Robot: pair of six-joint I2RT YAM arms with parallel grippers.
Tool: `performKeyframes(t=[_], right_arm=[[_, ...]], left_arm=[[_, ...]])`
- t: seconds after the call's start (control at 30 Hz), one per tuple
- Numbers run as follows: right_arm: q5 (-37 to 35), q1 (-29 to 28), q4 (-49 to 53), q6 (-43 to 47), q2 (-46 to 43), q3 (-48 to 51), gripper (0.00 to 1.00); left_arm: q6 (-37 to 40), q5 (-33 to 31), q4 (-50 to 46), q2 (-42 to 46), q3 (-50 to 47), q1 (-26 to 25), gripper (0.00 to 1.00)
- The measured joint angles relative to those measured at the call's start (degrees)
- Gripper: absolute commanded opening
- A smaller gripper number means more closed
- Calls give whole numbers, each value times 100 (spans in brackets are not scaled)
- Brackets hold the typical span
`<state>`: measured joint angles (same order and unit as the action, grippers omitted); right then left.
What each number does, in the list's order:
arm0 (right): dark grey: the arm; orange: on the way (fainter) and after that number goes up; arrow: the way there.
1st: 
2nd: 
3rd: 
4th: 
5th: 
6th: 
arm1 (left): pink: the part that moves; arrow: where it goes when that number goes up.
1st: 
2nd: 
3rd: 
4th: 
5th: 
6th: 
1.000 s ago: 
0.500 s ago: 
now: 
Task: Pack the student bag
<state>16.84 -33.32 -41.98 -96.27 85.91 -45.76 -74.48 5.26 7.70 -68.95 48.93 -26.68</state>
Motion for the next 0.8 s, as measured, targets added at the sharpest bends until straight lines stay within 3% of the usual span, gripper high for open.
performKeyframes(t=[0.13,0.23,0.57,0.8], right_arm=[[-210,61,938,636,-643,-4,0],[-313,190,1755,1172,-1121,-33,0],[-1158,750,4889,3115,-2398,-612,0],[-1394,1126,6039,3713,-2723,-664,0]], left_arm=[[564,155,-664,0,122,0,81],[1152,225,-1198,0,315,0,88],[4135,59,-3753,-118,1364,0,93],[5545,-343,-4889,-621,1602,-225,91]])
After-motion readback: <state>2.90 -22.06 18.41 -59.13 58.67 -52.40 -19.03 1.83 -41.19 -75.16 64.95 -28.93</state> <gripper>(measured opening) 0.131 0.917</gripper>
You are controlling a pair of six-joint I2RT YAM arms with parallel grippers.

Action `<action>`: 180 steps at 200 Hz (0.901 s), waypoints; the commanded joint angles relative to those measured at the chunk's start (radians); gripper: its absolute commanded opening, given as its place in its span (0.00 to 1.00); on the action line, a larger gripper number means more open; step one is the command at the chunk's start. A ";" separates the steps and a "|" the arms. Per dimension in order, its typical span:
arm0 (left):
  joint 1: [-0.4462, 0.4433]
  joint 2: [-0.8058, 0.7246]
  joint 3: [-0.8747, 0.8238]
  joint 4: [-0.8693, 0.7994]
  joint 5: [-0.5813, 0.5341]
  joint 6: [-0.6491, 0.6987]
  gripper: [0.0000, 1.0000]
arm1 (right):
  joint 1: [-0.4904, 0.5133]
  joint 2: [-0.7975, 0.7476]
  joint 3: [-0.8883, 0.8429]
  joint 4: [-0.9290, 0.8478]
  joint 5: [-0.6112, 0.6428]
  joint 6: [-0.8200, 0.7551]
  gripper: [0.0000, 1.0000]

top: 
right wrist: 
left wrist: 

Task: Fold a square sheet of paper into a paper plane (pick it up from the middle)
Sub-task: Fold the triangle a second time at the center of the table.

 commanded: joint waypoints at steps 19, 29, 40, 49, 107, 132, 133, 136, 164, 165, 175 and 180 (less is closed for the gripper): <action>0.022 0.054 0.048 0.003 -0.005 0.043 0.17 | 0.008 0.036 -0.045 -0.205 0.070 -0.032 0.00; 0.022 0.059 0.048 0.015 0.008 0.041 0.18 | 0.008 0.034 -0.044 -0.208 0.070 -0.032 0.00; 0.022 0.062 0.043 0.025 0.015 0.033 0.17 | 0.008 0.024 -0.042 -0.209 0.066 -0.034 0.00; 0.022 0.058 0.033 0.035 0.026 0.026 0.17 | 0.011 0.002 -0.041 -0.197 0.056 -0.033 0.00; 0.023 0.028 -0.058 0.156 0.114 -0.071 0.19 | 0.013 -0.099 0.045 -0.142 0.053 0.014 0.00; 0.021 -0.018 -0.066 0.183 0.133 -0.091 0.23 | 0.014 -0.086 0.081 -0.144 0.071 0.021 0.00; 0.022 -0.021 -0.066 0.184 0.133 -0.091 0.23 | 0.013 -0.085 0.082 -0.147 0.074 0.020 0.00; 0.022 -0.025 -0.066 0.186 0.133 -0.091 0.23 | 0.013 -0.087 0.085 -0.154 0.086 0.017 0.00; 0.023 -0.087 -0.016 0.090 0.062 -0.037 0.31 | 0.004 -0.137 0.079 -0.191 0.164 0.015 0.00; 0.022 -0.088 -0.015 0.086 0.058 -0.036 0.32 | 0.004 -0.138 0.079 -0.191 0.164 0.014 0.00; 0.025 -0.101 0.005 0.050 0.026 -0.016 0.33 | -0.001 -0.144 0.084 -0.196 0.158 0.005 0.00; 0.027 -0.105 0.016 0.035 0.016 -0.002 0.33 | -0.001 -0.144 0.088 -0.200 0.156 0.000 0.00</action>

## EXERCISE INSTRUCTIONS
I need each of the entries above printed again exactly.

## SOLUTION TO THIS PROBLEM
Robot: pair of six-joint I2RT YAM arms with parallel grippers.
Tool: `performKeyframes(t=[_], right_arm=[[_, ...]], left_arm=[[_, ...]])`
- t: seconds after the call's start (control at 30 Hz), one per tuple
- Numbers run as follows: right_arm: q5 (-37 to 35), q1 (-29 to 28), q4 (-49 to 53), q6 (-43 to 47), q2 (-46 to 43), q3 (-48 to 51), gripper (0.00 to 1.00); left_arm: q6 (-37 to 40), q5 (-33 to 31), q4 (-50 to 46), q2 (-42 to 46), q3 (-50 to 47), q1 (-26 to 25), gripper (0.00 to 1.00)
- The measured joint angles relative to those measured at the call's start (degrees)
- Gripper: absolute commanded opening
- A smaller gripper number means more closed
- Calls give whole numbers, each value times 100 (spans in brackets are not scaled)
- Brackets hold the typical span
`<state>`: measured joint angles (same order and unit as the action, grippers omitted); right then left.
What each number does, in the list's order:
arm0 (right): dark grey: the arm; orange: on the way (fainter) and after that number goes up; arrow: the way there.
1st: 
2nd: 
3rd: 
4th: 
5th: 
6th: 
arm1 (left): pink: the part that moves; arrow: where it goes when that number goes up.
1st: 
2nd: 
3rd: 
4th: 
5th: 
6th: 
1.000 s ago: 
0.500 s ago: 
now: 
Task: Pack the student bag
<state>16.84 -33.32 -41.98 -96.27 85.91 -45.76 -74.48 5.26 7.70 -68.95 48.93 -26.68</state>
Motion for the next 0.8 s, as measured, targets added at the sharpest bends until straight lines stay within 3% of the usual span, gripper high for open.
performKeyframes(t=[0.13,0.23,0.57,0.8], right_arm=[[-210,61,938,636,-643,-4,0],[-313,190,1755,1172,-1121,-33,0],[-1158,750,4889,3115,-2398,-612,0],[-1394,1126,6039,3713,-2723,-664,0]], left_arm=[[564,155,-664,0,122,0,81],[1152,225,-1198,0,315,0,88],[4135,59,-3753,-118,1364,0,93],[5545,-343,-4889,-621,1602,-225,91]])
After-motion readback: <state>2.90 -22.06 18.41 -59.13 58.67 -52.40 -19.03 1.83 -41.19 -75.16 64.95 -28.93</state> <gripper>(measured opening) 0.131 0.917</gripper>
You are controlling a pair of six-joint I2RT YAM arms with parallel grippers.

Action `<action>`: 180 steps at 200 Hz (0.901 s), waypoints; the commanded joint angles relative to those measured at the chunk's start (radians); gripper: its absolute commanded opening, given as its place in its span (0.00 to 1.00); on the action line, a larger gripper number means more open; step one is the command at the chunk's start. A ";" separates the steps and a "|" the arms. Per dimension in order, its typical span:
arm0 (left):
  joint 1: [-0.4462, 0.4433]
  joint 2: [-0.8058, 0.7246]
  joint 3: [-0.8747, 0.8238]
  joint 4: [-0.8693, 0.7994]
  joint 5: [-0.5813, 0.5341]
  joint 6: [-0.6491, 0.6987]
  gripper: [0.0000, 1.0000]
arm1 (right):
  joint 1: [-0.4904, 0.5133]
  joint 2: [-0.7975, 0.7476]
  joint 3: [-0.8883, 0.8429]
  joint 4: [-0.9290, 0.8478]
  joint 5: [-0.6112, 0.6428]
  joint 6: [-0.8200, 0.7551]
  gripper: [0.0000, 1.0000]

top: 
right wrist: 
left wrist: 

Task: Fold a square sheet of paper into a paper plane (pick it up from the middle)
Sub-task: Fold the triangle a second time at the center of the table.

 commanded: joint waypoints at steps 19, 29, 40, 49, 107, 132, 133, 136, 164, 165, 175 and 180 (less is closed for the gripper): <action>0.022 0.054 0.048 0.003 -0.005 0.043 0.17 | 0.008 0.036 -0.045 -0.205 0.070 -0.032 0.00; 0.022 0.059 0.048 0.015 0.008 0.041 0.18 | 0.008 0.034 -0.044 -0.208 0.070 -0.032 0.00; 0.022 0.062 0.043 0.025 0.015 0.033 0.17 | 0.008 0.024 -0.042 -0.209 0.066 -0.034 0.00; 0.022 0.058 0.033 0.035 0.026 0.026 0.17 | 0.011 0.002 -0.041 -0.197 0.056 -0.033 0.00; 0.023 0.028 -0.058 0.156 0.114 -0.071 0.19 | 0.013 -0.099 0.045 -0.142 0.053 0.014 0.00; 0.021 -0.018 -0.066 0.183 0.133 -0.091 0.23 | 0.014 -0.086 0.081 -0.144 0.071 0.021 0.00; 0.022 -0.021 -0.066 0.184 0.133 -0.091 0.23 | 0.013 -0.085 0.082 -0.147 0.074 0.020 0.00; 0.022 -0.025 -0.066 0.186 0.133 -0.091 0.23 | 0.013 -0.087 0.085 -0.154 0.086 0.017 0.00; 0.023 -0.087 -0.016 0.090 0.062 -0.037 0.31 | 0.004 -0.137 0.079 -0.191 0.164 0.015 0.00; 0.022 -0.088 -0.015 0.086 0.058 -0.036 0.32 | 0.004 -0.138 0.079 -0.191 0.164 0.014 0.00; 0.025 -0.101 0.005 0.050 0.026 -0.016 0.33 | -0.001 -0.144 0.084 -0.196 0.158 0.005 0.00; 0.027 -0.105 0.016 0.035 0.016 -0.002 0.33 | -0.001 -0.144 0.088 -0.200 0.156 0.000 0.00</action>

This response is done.